2. Know your strengths and your team(s)- diversity is good. While many analysis of personalities and working styles exist (FIRO-B, Myers Briggs, etc). I like the strength finders http://www.strengthsfinder.com/home.aspx which gives you a top 5 that you can focus on what will make you a great leader (your top 2 probably) and if you have your staff take the same survey, you will find the complementary strengths to effective teams like Ideation/Maximizer with Activator and Relator. This goes beyond the roles we have on our teams as job descriptions and allows you to think about which staff is good at building concensus, which will write the plan to get it done on time on budget, who will generate ideas, who will refine them and who will find the downside of doing something new (risk management). If those traits aren't on your team- get them from the outside vendors like lawyers, consultants, interns, etc. The one thing you need internally is the someone to generate ideas and build excitement. This doesn't always have to be you- but rarely can that be done from outside the organization.

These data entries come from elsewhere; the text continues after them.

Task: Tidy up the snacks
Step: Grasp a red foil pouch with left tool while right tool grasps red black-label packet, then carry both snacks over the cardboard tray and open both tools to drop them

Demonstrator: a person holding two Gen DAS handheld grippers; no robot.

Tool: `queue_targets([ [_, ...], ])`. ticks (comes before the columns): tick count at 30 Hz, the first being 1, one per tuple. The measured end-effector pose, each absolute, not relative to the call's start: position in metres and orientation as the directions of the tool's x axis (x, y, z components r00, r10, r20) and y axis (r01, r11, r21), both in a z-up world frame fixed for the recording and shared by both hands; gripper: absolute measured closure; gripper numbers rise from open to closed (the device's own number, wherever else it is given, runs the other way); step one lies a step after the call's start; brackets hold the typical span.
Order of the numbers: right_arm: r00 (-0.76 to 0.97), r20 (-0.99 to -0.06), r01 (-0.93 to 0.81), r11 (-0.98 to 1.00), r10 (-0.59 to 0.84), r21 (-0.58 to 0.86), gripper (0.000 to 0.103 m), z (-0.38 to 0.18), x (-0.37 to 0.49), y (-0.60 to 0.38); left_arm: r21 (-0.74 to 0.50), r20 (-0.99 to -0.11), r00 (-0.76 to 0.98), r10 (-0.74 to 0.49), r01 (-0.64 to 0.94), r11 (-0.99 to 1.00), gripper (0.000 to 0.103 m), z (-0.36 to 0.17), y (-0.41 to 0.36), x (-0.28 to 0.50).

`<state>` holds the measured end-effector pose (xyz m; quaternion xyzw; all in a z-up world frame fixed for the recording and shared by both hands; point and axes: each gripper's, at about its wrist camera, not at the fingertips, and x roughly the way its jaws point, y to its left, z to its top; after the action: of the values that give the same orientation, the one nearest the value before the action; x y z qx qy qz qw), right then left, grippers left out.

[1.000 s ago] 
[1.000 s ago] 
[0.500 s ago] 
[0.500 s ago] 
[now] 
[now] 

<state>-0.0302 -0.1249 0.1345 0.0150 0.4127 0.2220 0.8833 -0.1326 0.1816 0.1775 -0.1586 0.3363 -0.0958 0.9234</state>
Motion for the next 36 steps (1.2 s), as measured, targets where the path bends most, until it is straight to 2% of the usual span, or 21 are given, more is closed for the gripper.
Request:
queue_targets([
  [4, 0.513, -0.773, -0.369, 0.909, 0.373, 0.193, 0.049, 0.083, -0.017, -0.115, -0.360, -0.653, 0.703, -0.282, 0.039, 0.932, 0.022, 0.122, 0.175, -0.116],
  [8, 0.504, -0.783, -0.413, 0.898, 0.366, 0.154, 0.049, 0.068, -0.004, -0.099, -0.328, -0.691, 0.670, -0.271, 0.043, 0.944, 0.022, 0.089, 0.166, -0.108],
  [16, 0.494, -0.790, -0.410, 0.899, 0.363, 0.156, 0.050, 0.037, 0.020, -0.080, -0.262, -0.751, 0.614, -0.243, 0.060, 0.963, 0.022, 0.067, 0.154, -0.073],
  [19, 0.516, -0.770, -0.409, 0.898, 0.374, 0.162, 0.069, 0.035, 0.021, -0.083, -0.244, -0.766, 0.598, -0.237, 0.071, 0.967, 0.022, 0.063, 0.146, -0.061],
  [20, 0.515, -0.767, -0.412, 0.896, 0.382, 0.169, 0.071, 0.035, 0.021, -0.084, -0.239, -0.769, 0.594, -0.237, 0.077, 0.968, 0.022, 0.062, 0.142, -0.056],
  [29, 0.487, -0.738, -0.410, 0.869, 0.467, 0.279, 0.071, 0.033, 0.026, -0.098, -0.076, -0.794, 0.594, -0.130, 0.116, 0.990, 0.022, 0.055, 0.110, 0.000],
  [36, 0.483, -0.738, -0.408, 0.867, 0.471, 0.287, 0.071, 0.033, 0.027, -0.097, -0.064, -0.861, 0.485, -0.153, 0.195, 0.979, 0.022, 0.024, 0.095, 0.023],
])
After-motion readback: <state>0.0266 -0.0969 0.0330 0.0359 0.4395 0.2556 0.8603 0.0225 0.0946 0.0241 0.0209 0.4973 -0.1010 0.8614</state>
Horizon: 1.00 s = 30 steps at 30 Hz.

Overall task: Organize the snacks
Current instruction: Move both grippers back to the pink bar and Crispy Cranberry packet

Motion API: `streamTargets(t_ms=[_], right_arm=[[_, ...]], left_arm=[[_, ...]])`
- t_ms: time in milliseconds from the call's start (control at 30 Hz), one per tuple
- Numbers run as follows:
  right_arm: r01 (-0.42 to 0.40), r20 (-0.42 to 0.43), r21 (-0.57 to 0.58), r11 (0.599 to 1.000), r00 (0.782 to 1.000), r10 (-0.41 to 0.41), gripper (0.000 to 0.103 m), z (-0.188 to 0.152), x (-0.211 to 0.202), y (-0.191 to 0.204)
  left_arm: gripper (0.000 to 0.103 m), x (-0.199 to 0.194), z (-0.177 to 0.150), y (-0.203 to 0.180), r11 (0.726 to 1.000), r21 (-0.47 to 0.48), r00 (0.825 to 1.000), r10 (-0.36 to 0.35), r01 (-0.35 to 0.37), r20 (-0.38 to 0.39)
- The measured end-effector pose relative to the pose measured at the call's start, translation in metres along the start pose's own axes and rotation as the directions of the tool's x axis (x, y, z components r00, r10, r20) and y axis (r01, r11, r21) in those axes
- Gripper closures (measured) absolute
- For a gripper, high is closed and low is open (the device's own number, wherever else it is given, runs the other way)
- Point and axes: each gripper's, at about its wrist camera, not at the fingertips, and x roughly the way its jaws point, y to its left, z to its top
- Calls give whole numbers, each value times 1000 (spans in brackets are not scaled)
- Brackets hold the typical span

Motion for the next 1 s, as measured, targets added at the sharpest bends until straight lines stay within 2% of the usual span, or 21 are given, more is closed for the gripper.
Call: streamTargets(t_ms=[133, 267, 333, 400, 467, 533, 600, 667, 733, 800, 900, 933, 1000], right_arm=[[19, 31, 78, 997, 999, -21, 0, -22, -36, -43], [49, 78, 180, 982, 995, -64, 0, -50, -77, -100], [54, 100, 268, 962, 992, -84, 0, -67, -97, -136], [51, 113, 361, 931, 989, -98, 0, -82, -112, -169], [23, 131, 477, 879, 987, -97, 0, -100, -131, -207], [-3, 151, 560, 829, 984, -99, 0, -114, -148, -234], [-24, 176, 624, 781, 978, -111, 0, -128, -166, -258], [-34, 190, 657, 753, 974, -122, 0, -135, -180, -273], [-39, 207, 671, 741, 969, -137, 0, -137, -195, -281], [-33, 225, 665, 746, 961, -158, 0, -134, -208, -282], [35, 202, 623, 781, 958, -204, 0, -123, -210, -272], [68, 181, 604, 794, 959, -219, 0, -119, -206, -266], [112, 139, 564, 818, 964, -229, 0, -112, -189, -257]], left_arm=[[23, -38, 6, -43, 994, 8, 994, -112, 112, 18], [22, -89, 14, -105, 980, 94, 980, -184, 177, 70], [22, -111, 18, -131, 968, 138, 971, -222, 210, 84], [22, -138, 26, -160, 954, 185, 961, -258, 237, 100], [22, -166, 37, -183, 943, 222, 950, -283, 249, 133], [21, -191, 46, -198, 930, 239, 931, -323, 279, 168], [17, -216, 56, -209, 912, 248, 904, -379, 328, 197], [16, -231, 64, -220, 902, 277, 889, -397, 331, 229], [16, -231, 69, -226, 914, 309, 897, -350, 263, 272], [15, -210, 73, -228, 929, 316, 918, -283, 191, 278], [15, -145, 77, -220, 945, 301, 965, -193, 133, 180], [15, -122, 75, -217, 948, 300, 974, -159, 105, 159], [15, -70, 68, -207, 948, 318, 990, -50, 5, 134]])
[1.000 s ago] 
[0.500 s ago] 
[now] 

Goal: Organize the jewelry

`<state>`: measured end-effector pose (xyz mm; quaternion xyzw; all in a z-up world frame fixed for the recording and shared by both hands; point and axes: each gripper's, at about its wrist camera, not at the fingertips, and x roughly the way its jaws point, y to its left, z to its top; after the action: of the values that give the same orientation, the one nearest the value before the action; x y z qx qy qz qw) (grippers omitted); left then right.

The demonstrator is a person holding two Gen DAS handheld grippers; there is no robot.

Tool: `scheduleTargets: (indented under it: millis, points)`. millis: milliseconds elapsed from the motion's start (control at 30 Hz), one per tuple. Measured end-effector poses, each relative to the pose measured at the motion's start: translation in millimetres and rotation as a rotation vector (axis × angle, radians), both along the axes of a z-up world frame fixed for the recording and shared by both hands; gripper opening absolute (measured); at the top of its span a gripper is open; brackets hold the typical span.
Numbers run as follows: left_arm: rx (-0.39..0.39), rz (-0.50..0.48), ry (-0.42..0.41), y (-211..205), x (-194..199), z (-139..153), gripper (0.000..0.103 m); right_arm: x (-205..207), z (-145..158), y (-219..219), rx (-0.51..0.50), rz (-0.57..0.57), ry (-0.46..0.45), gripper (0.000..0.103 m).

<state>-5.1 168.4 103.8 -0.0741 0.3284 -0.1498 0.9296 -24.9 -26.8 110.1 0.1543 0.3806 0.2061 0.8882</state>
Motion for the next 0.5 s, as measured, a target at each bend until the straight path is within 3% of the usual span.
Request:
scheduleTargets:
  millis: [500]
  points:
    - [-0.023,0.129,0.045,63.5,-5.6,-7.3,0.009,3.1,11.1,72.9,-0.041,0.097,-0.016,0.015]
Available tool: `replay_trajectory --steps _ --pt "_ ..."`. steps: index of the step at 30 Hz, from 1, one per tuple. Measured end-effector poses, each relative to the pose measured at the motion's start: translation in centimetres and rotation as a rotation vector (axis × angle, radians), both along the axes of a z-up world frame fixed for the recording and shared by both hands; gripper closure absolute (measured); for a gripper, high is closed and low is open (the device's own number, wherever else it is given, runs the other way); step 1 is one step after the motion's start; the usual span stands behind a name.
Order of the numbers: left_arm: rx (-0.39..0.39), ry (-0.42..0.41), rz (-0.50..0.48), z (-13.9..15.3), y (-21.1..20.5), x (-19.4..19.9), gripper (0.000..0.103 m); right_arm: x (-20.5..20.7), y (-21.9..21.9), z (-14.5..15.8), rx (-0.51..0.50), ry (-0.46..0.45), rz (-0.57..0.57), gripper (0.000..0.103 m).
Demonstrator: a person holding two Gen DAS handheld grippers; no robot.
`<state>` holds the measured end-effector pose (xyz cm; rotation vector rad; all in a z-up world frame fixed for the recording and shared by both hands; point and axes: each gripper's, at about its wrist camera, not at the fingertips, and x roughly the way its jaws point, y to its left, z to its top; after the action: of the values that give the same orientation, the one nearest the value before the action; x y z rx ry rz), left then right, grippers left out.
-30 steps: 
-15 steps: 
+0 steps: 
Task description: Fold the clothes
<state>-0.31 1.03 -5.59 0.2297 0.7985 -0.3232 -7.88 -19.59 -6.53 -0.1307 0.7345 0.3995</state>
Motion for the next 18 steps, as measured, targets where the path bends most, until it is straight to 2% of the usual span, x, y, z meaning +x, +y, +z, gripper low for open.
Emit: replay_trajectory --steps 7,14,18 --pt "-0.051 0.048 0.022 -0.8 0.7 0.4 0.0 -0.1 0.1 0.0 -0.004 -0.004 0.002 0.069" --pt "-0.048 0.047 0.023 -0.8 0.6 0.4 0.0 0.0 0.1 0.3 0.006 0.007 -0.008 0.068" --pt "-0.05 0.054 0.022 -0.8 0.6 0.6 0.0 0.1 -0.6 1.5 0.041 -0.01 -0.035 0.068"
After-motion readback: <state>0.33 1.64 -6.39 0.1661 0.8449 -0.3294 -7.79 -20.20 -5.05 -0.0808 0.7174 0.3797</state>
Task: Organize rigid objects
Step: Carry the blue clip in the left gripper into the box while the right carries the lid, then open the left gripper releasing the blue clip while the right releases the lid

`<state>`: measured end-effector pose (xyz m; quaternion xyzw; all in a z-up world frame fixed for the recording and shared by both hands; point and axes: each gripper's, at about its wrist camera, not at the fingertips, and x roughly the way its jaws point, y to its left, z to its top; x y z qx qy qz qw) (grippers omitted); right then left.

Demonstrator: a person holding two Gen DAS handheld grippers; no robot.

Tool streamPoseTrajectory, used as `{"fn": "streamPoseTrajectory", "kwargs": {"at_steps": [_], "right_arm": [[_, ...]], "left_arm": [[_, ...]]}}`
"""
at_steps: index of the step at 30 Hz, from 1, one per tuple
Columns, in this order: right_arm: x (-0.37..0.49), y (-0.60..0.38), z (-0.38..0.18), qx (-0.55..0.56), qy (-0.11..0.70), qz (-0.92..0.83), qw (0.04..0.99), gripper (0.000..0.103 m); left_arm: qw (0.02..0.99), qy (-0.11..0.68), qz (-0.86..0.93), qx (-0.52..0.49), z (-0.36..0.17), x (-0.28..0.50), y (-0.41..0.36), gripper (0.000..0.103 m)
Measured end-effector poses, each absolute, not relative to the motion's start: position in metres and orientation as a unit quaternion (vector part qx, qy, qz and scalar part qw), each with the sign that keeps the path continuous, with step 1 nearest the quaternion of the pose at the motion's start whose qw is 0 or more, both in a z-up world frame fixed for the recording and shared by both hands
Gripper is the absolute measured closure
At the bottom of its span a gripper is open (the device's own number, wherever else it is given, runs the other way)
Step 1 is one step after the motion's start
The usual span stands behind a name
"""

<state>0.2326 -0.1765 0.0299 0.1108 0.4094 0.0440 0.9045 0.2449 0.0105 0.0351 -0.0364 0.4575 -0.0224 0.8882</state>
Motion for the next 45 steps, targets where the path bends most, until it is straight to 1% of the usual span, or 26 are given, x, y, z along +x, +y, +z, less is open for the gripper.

3. Motivation drives behavior, learn what drives you and your team.
How:
a. listen and observe using (closed question, open ended question then probe)
b. what is their job history?
c. family background
d. free time pursuits
e. observe what excites them and what bores them
Types of Motivation:
1. Lifestyle
2. Structure and predictability
3. Satisfying relationships
4. Recognition
5. Power
6. Autonomy and growth
People move in and out of these 6 at different levels but the highest performers are heavier on 4-6 and your leadership should not only respond to types of motivation, but can influence it - low feedback on the meeting the needs of someone high on 4-6 results in them quitting or falling back into low effort and more emphasis on 1-3.
That's enough background on knowing more about your team before you embark on truly challenging initiatives- next week I will tackle some of the initiatives on my plate. Thanks for reading!
I have used the strengthsfinder with my team and found it very useful - it helps to match up assignments, motivation and roles. Another one you might want to try that is similar is viasurvey.org.